We are thrilled to welcome guest contributor, Kristin Ammerman, who is here to share a fabulous round up that anyone with kids will want to check out:
Have you ever looked at the picture books that make the New York Times Best Seller list? It’s a long list… with the same repeating authors every week. Sure, these authors are fabulous and talented, but what about all the 5 million other books that are published every year? What if you’ve already read the top 10 best-selling children’s books and you want to see what else is out there? How do you know which ones are worth bringing home?
There are many amazing picture books published every year and this year has been no exception. In honor of Picture Book Month, I researched this year’s publications, and made a “long list” of top picture books. The criteria I set was that the books had to publish between January 2015 and October 2015 and couldn’t appear on the NYT Best Seller list. With the help of a handful of young boy and girl readers who read, reviewed and ranked the books, I whittled the list down to our eleven favorites.
You might know author Mark Pett from his retro book, “The Girl and The Bicycle,” last year. This book, “Lizard from the Park,” is a sweet story about exploring the world and friendship. The pictures are soft and the theme is kind, so I was pleasantly surprised to see that the book ranked as one of the top favorites with kid readers (or should I say “listeners”).

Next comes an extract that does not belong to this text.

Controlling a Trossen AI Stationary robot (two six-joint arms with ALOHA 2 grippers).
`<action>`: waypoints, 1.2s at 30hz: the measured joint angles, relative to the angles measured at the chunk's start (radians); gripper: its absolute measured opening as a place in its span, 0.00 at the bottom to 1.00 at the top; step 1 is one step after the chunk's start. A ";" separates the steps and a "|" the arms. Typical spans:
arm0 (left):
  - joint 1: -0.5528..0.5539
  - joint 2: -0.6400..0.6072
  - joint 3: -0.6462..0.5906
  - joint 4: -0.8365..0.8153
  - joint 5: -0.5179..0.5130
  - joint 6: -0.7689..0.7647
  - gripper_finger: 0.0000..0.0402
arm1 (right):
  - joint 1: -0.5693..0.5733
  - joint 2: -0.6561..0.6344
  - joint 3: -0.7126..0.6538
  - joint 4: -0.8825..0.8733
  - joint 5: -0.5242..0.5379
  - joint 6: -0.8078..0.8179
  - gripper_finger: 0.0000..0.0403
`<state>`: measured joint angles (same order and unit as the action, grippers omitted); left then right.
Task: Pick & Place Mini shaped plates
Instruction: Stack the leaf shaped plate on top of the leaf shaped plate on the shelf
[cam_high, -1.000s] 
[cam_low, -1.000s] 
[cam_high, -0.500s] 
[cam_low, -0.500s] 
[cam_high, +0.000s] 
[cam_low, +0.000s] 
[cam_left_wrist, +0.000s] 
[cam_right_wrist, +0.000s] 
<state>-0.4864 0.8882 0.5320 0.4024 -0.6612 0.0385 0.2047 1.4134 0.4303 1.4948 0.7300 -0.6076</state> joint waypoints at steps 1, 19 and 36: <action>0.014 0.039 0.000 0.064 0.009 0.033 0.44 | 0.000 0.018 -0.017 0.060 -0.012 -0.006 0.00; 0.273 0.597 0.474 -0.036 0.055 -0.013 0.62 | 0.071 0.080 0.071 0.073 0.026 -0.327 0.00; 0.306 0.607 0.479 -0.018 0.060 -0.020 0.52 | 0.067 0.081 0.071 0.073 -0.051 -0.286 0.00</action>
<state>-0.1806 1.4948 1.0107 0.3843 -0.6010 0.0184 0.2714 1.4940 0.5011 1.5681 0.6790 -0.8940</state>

“Lizard from the Park” reminded me of “The Mysterious Tadpole” which is beloved at our house!
#2 “Bug in a Vacuum”
We all know that parents read books to kids over and over. And over. And over. It can get boring! Melanie Watt is one of the few authors who has the ability make a book funny for both kids and adults. Maybe it’s because she’s had all that practice with her popular Scaredy Squirrel series?
This book is about the stages of grief and overcoming challenges. Older picture book readers, like 1st – 3rd graders, will especially enjoy this longer 96-page story. My first grader was delighted to discover that the items around the house ended up inside the vacuum with the bug. This book was ranked in the top three by my kid testers. There was some fighting over this book. But, not to worry, no pages were torn in the making of this article.
#3: The Skunk
This quirky book has simple illustrations and easy to follow plot, making the tale ideal for a wide age range of readers. Younger kids can follow the story while older kids can reflect on the deeper meanings of the book. “The Skunk” is about a skunk who is following a tuxedo-clad man…until the tables are turned.

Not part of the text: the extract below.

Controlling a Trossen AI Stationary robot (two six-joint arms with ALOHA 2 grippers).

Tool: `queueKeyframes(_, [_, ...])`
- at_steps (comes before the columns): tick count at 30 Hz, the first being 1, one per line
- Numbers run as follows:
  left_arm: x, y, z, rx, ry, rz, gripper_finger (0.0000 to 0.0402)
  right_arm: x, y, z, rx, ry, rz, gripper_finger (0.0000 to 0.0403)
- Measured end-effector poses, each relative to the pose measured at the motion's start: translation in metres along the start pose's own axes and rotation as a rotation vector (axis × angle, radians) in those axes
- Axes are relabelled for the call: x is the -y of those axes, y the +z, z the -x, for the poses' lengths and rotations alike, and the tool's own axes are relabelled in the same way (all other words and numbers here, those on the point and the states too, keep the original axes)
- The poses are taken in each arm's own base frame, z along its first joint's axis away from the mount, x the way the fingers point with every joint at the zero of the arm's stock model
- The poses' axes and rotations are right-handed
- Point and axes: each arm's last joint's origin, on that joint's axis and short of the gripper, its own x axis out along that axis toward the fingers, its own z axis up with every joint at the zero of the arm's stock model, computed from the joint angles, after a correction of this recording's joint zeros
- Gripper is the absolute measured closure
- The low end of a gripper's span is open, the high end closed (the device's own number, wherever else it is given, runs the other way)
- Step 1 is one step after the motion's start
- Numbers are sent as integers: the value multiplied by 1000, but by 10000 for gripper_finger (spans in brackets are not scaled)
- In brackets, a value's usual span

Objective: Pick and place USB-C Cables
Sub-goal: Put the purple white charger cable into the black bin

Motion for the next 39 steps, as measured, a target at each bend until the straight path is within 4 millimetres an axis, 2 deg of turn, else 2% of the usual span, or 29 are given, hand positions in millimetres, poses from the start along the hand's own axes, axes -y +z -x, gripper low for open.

The white space on the page allows the text and illustration lots of room to breathe. All that room works well as this book uses dapper words like “saucer of milk”, “rapt” and “opera” (ummm, never mind the sewer pipe chase). The simplified black, white and red color palette, and matte pages lend a retro vibe. If your child is satisfied without a defined ending, Mac Barnett is the author for you; he likes to leave things open ended so the child can imagine what might happen after the last page turn.
“Drum Dream Girl” is a nonfiction book about a Cuban-African-Chinese girl who becomes the first female drummer in Cuba. I loved this book! The colorful pages with Cuban artistic influences. The culture. The story.
This book shares the story of a young girl who has big dreams and is successful in breaking through societal glass ceilings. It’s important to me that kids, boys and girls, celebrate that with the character. Beyond the girl-power aspect, the Cuban culture featured in the story is very different from what my children have ever experienced. They were confused as to why a girl wouldn’t be allowed to play the drums. “Drum Dream Girl” presents an opportunity to discuss cultural and historical topics.
If you’re looking for a fun, rhyming book, check this one out. This was another top-three contender with my group of readers. The story is a twist on “There was an old woman who swallowed a fly,” which kids find hilarious. But the illustrations are what sealed the deal on this one.
Kids like the glossy pages and the colors. The many intriguing elements of the pictures drew the kids into them for further investigation. Even the front end pages and back end pages were closely examined.
This lyrical story is told through the eyes of a family dog about hearth and home in Vietnam. There aren’t many small print publishers can grab attention, especially with an illustrator with only one other picture book under her belt. But the narrative and artwork of this book are amazing! Plus, the topic of family is always a good one. In this story, you’ll see a mother and baby through the eyes of the family dog. The mother is preparing dinner while anticipating the father’s return from fishing. I loved that the house is on the side of the cliffs. What a view!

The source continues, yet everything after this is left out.